En este sentido, el joven consagrado juega un papel
importantísimo, ya que, idealmente, reúne en sí las dos
dimensiones del mensaje cristiano: el “semper” del dato
revelado, de esa Palabra que es “estable como el cielo” (Sal
118, 89), y el “novum” de la historia de todos los días, en la
que esa Palabra se encarna misteriosamente. Pero esa unión
no es una operación sencilla ni automática; supone una
educación paciente, que el joven y el no tan joven solamente
podrán llevar a cabo juntos. Caminando juntos desde Cristo8
una y otra vez como si fuese la primera, porque en Él, Verbo
del Padre y de la vida, estos dos aspectos se funden
armónicamente y de manera siempre nueva. “Jesucristo es
el mismo ayer, hoy y siempre” (Heb 13, 8) ¡y es también
nuevo e inédito cada día!
Por eso solamente juntos será posible llevar a cabo la
renovación de la vida consagrada hoy, con la colaboración de
todos los grupos de edades: de la sabiduría del anciano y el
entusiasmo del joven, del realismo de quien ha ofrecido a
Dios toda su existencia y el idealismo de quien se prepara a
hacer la misma ofrenda, de la prudencia calculada del adulto
y el valor arriesgado del joven.
Por eso hay que mirar con gran preocupación no solamente
el descenso del número de jóvenes, sino también el de su
calidad.
¡Hoy más que nunca necesitamos jóvenes consagrados que
sean verdaderamente “jóvenes”!

1 Juan Pablo II, Discurso a los participantes en el Congreso


Internacional de religiosos y religiosas jóvenes, Roma, 30 de
septiembre 1997.
2 Me permito remitir, por lo que se refiere a la metodología
de la revisión de vida, así como de otros instrumentos de
integración del bien y del mal, a mi obra “Come olio
profumato”. Strumenti di integrazione comunitaria del bene
e del male, Milano 1999, pp. 306-351.
3 P. Louf llega a decir paradójicamente en este sentido:
“Somos verdaderamente esplendor de Dios sin saberlo, y, la
mayor parte del tiempo, sin haberlo pretendido. Puede
suceder que se camine a tientas en la oscuridad, pese a ser
fuente de luz para los demás” (cit. en Messa quotidiana.

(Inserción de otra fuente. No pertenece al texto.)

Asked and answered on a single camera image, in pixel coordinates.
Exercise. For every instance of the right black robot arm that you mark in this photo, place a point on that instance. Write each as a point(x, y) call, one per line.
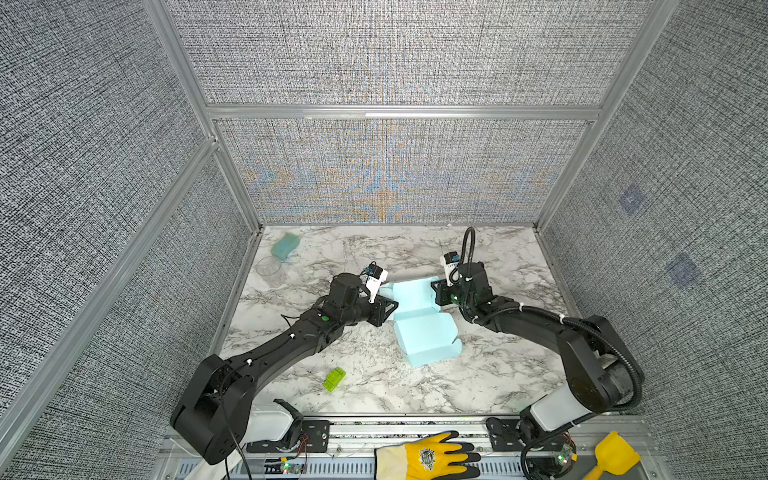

Riflessioni di Fr. MichaelDavide, Bologna 2009, p. 261).
4 Cf. A. Cencini, “Guardate al futuro…”. Perché ha ancora
senso consacrarsi a Dio, Milano 2010, pp. 100-101.
5 V. De Couesnongle, Accoglienza e formazione dei giovani
nelle comunità religiose, Leumann 1977, p.9.
6 Decía el general McArthur: “los años trazan surcos en el
cuerpo y resecan la piel, pero la renuncia al ideal los traza en
el alma”.
7 M.A.Ogola, Il fiume e la sorgente, Cinisello Balsamo 1997.
8 Cf. Novo Millennio Ineunte, 29-41.